### EXERCISE OBJECTIVE
In the entries that follow, the line with "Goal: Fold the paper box" opens the range and the line with "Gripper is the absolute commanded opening" closes it; repeat that range exactly, both lines included.

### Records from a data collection

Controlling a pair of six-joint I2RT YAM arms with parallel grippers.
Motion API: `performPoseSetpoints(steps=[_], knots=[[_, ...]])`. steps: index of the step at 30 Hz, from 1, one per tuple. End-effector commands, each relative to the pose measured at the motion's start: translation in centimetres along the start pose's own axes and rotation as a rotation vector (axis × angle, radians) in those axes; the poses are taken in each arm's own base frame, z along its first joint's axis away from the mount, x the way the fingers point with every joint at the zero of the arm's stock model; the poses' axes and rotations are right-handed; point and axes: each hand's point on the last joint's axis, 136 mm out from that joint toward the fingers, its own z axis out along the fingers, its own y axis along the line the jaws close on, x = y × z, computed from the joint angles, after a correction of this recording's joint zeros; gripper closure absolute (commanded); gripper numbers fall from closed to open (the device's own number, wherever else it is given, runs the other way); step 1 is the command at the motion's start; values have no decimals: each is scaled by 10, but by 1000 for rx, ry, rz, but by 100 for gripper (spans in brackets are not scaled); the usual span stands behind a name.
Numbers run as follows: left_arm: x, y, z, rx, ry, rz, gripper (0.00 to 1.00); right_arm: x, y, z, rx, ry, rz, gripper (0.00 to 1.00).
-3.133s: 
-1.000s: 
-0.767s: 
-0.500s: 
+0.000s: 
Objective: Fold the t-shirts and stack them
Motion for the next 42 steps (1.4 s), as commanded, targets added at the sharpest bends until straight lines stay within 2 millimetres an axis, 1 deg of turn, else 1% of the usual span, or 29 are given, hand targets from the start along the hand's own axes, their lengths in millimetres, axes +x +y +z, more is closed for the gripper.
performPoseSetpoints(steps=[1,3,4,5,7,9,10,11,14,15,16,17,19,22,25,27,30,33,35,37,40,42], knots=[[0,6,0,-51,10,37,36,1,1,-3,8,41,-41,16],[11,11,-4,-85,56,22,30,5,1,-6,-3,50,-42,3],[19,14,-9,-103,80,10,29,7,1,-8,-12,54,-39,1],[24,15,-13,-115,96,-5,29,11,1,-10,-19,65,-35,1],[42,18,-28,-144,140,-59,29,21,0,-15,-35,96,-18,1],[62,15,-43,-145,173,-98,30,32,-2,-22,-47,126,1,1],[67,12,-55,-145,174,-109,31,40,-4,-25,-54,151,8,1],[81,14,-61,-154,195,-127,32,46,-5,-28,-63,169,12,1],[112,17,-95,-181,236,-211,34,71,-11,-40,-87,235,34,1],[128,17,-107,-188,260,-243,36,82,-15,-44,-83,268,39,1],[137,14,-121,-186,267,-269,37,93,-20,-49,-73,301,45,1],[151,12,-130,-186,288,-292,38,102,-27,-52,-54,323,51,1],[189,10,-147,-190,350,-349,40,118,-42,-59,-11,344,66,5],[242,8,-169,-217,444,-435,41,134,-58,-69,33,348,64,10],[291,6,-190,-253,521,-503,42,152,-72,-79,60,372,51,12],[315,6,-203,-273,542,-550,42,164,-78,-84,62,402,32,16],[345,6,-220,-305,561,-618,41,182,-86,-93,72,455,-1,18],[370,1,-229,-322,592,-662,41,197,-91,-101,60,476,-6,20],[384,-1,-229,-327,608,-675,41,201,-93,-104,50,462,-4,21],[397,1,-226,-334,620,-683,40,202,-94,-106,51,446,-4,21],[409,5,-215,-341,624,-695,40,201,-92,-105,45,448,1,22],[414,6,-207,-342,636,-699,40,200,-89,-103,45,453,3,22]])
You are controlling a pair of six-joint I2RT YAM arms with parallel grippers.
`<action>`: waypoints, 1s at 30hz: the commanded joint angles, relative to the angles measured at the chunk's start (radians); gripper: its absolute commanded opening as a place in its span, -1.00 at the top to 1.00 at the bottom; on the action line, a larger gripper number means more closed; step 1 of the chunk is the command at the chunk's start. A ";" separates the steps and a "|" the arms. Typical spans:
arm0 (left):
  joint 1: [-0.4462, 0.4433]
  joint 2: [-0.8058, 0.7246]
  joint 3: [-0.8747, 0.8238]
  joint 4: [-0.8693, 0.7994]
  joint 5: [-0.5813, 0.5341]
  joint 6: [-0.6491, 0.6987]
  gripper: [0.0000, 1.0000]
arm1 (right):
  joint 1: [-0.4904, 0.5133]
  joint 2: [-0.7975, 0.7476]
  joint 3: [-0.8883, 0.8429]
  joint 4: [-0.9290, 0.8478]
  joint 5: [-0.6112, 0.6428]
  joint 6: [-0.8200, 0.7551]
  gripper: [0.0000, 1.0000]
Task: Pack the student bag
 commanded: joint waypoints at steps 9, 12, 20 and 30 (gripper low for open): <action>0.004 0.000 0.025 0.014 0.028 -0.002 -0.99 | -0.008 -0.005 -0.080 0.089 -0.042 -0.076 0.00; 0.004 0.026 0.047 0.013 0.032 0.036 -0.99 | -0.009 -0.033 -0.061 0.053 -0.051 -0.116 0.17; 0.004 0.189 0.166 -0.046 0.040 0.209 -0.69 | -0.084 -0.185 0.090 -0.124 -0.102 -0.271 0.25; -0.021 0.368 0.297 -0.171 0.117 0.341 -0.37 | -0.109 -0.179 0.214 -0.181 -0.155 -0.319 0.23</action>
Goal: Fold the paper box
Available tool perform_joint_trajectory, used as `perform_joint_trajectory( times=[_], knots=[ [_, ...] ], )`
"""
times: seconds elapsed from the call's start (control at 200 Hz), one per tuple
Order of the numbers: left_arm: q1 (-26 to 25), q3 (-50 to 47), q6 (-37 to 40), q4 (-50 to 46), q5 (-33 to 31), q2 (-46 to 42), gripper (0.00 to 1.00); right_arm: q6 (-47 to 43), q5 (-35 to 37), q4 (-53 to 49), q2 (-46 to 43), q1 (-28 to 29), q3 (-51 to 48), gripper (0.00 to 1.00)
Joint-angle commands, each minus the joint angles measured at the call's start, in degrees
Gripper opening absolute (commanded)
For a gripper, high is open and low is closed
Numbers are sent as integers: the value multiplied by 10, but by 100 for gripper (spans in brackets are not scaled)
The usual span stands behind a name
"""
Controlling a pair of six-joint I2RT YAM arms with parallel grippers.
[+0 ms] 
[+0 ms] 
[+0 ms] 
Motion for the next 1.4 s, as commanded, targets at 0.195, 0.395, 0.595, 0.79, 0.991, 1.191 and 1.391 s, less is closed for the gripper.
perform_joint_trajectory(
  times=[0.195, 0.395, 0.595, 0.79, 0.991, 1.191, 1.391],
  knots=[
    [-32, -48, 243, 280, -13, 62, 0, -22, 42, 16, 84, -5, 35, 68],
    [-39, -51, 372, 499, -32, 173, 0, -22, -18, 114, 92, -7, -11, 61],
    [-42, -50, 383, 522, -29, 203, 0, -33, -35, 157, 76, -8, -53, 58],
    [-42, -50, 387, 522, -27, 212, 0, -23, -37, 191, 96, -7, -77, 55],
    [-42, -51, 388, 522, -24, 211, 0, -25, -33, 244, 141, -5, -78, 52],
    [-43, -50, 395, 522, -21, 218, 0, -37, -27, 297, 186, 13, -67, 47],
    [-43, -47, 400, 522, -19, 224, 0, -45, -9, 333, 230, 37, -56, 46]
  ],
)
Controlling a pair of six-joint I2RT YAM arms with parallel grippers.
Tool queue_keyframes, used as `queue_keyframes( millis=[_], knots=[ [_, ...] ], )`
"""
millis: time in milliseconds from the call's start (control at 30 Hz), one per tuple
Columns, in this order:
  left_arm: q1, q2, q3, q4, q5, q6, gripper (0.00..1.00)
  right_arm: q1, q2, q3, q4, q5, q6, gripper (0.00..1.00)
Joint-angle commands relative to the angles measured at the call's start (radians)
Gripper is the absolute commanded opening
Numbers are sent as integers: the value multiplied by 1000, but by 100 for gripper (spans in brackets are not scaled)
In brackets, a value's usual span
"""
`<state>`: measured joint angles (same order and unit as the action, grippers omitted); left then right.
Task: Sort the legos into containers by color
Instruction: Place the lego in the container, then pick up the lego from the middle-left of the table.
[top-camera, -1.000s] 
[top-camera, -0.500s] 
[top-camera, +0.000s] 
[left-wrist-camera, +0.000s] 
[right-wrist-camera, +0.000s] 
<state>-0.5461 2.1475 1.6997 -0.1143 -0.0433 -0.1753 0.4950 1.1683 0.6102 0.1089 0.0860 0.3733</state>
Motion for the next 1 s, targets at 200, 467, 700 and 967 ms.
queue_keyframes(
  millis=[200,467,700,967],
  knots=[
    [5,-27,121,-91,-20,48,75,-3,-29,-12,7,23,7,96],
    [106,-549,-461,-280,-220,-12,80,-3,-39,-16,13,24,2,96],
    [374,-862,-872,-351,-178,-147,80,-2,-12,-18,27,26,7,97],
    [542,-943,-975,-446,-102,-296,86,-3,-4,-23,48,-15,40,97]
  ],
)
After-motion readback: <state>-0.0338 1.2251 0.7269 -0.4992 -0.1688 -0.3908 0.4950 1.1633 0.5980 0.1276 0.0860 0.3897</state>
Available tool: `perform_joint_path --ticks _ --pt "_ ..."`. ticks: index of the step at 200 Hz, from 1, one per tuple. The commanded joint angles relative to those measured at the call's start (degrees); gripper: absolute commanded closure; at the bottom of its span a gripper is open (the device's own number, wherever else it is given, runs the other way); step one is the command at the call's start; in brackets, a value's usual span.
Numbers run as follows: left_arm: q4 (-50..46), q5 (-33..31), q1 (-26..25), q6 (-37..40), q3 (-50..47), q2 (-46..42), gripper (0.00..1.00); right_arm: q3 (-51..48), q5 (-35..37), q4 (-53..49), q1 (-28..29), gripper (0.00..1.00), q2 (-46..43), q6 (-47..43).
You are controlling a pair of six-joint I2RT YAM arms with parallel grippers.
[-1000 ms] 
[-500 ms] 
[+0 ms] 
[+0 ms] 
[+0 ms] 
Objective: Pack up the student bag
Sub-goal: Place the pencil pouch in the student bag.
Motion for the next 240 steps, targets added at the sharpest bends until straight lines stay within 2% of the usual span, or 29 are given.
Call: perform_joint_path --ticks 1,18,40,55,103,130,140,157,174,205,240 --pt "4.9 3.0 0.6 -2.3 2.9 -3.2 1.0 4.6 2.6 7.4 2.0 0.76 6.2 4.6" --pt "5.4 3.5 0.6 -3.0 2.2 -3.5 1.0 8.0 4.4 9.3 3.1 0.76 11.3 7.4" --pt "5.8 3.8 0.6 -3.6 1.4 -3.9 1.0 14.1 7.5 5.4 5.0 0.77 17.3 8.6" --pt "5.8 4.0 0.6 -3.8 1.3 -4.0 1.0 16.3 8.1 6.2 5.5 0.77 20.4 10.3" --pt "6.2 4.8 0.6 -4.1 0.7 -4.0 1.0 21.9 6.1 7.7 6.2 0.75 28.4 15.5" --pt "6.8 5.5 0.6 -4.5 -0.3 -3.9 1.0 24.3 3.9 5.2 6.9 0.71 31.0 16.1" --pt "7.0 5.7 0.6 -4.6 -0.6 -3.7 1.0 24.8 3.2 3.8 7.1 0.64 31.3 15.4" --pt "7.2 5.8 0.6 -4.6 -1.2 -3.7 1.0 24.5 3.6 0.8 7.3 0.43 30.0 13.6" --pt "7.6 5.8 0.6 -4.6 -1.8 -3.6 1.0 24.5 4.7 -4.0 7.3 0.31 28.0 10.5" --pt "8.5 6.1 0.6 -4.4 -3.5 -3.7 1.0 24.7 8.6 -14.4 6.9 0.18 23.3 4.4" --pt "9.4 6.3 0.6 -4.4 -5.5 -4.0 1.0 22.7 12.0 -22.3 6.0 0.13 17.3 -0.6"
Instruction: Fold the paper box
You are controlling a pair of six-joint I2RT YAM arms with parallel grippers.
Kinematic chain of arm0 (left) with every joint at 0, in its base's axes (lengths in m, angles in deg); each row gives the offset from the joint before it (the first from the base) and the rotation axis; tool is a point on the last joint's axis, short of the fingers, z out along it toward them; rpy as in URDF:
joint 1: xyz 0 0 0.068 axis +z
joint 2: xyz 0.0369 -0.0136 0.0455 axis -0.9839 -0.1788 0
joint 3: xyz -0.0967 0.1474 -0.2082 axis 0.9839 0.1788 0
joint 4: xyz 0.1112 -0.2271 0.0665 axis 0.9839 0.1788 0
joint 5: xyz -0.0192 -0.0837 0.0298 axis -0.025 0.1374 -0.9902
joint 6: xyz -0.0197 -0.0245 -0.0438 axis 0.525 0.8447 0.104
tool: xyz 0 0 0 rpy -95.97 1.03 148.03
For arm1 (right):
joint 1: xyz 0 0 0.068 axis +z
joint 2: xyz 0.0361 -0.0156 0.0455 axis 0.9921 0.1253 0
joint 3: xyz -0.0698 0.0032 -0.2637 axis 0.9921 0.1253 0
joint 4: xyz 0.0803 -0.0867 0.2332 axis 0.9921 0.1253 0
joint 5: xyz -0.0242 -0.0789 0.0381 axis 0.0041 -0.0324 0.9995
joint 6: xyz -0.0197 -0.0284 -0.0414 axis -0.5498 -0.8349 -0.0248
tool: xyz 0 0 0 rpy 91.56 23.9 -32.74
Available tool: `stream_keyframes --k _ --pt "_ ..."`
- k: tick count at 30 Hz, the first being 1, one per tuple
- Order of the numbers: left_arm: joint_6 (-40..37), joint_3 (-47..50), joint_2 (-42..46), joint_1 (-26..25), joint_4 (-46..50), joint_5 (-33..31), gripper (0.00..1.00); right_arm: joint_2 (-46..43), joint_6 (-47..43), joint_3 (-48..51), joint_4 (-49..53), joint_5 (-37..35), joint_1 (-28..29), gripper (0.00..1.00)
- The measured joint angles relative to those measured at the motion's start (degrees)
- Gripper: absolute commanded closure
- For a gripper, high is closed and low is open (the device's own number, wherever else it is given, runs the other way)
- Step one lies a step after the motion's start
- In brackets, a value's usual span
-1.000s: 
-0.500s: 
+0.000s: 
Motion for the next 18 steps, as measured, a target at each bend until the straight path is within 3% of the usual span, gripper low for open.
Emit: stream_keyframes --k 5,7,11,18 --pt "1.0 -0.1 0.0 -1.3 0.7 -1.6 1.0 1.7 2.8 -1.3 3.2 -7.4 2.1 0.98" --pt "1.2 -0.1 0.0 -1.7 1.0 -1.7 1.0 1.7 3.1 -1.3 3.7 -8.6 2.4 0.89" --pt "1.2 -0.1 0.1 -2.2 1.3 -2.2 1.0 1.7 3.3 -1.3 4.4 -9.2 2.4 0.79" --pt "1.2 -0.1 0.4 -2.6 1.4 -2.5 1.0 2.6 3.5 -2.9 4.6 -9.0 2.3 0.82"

### WRITTEN RESPONSE
Goal: Fold the paper box
Available tool perform_joint_trajectory, used as `perform_joint_trajectory( times=[_], knots=[ [_, ...] ], )`
"""
times: seconds elapsed from the call's start (control at 200 Hz), one per tuple
Order of the numbers: left_arm: q1 (-26 to 25), q3 (-50 to 47), q6 (-37 to 40), q4 (-50 to 46), q5 (-33 to 31), q2 (-46 to 42), gripper (0.00 to 1.00); right_arm: q6 (-47 to 43), q5 (-35 to 37), q4 (-53 to 49), q2 (-46 to 43), q1 (-28 to 29), q3 (-51 to 48), gripper (0.00 to 1.00)
Joint-angle commands, each minus the joint angles measured at the call's start, in degrees
Gripper opening absolute (commanded)
For a gripper, high is open and low is closed
Numbers are sent as integers: the value multiplied by 10, but by 100 for gripper (spans in brackets are not scaled)
The usual span stands behind a name
"""
Controlling a pair of six-joint I2RT YAM arms with parallel grippers.
[+0 ms] 
[+0 ms] 
[+0 ms] 
Motion for the next 1.4 s, as commanded, targets at 0.195, 0.395, 0.595, 0.79, 0.991, 1.191 and 1.391 s, less is closed for the gripper.
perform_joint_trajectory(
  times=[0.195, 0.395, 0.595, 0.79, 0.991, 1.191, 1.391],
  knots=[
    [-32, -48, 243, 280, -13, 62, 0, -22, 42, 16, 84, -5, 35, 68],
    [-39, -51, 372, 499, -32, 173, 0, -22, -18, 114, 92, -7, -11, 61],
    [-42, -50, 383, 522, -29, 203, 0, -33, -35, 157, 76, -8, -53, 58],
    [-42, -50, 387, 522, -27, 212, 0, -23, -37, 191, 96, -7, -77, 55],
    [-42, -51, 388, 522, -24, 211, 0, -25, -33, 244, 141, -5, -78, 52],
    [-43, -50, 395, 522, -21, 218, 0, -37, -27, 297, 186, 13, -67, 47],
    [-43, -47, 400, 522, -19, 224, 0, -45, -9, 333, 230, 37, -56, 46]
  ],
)
Controlling a pair of six-joint I2RT YAM arms with parallel grippers.
Tool queue_keyframes, used as `queue_keyframes( millis=[_], knots=[ [_, ...] ], )`
"""
millis: time in milliseconds from the call's start (control at 30 Hz), one per tuple
Columns, in this order:
  left_arm: q1, q2, q3, q4, q5, q6, gripper (0.00..1.00)
  right_arm: q1, q2, q3, q4, q5, q6, gripper (0.00..1.00)
Joint-angle commands relative to the angles measured at the call's start (radians)
Gripper is the absolute commanded opening

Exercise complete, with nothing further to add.